● **To do**
Could you output the whole listing exactly as it stands, minus any images?

- Opening Delimiter -

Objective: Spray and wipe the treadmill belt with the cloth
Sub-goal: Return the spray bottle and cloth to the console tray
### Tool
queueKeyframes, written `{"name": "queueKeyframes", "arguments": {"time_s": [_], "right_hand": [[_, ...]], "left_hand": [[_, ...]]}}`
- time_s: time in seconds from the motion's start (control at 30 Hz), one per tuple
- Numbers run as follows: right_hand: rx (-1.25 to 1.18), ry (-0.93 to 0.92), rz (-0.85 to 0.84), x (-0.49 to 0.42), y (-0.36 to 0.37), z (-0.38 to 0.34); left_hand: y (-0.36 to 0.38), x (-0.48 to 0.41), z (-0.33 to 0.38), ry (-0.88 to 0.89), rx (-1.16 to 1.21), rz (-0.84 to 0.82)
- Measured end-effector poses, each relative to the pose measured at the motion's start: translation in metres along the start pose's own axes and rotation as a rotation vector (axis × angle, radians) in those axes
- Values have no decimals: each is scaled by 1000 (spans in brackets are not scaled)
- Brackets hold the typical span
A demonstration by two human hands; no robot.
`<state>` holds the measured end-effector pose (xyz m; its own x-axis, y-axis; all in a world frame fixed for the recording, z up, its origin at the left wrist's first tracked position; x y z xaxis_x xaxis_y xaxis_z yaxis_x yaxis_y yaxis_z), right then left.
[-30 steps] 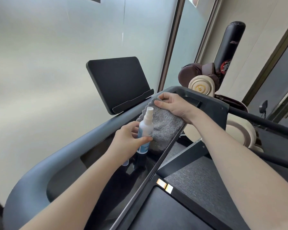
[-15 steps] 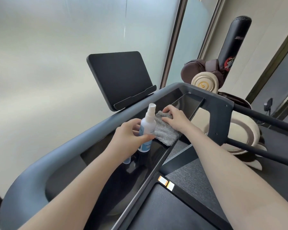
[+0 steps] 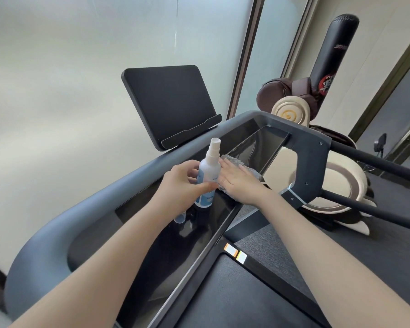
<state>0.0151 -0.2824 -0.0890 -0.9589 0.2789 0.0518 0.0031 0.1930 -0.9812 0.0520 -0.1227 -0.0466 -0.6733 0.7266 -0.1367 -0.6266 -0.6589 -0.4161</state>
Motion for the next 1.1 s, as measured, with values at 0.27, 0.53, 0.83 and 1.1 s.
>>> {"name": "queueKeyframes", "arguments": {"time_s": [0.27, 0.53, 0.83, 1.1], "right_hand": [[-262, 35, 291, 29, -33, -5], [-263, -262, 646, 142, -59, -90], [-279, 10, 420, 106, -12, -120], [-413, 74, 497, 99, -4, -118]], "left_hand": [[-2, 3, 1, -10, 16, -5], [-1, 0, 0, -8, 37, -7], [-1, -2, -3, -17, 65, -15], [-3, -3, -3, -9, 75, -11]]}}
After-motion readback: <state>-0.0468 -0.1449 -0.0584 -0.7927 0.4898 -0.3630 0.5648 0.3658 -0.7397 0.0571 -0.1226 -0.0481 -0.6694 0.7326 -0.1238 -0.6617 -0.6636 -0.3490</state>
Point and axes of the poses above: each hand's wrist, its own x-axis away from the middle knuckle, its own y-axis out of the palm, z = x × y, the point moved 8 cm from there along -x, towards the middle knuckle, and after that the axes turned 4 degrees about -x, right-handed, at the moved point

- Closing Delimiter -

● **Completed exercise**
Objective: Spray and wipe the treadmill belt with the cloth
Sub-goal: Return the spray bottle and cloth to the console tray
### Tool
queueKeyframes, written `{"name": "queueKeyframes", "arguments": {"time_s": [_], "right_hand": [[_, ...]], "left_hand": [[_, ...]]}}`
- time_s: time in seconds from the motion's start (control at 30 Hz), one per tuple
- Numbers run as follows: right_hand: rx (-1.25 to 1.18), ry (-0.93 to 0.92), rz (-0.85 to 0.84), x (-0.49 to 0.42), y (-0.36 to 0.37), z (-0.38 to 0.34); left_hand: y (-0.36 to 0.38), x (-0.48 to 0.41), z (-0.33 to 0.38), ry (-0.88 to 0.89), rx (-1.16 to 1.21), rz (-0.84 to 0.82)
- Measured end-effector poses, each relative to the pose measured at the motion's start: translation in metres along the start pose's own axes and rotation as a rotation vector (axis × angle, radians) in those axes
- Values have no decimals: each is scaled by 1000 (spans in brackets are not scaled)
- Brackets hold the typical span
A demonstration by two human hands; no robot.
`<state>` holds the measured end-effector pose (xyz m; its own x-axis, y-axis; all in a world frame fixed for the recording, z up, its origin at the left wrist's first tracked position; x y z xaxis_x xaxis_y xaxis_z yaxis_x yaxis_y yaxis_z), right then left.
[-30 steps] 
[-15 steps] 
[+0 steps] 
<state>0.0151 -0.2824 -0.0890 -0.9589 0.2789 0.0518 0.0031 0.1930 -0.9812 0.0520 -0.1227 -0.0466 -0.6733 0.7266 -0.1367 -0.6266 -0.6589 -0.4161</state>
Motion for the next 1.1 s, as measured, with values at 0.27, 0.53, 0.83 and 1.1 s.
>>> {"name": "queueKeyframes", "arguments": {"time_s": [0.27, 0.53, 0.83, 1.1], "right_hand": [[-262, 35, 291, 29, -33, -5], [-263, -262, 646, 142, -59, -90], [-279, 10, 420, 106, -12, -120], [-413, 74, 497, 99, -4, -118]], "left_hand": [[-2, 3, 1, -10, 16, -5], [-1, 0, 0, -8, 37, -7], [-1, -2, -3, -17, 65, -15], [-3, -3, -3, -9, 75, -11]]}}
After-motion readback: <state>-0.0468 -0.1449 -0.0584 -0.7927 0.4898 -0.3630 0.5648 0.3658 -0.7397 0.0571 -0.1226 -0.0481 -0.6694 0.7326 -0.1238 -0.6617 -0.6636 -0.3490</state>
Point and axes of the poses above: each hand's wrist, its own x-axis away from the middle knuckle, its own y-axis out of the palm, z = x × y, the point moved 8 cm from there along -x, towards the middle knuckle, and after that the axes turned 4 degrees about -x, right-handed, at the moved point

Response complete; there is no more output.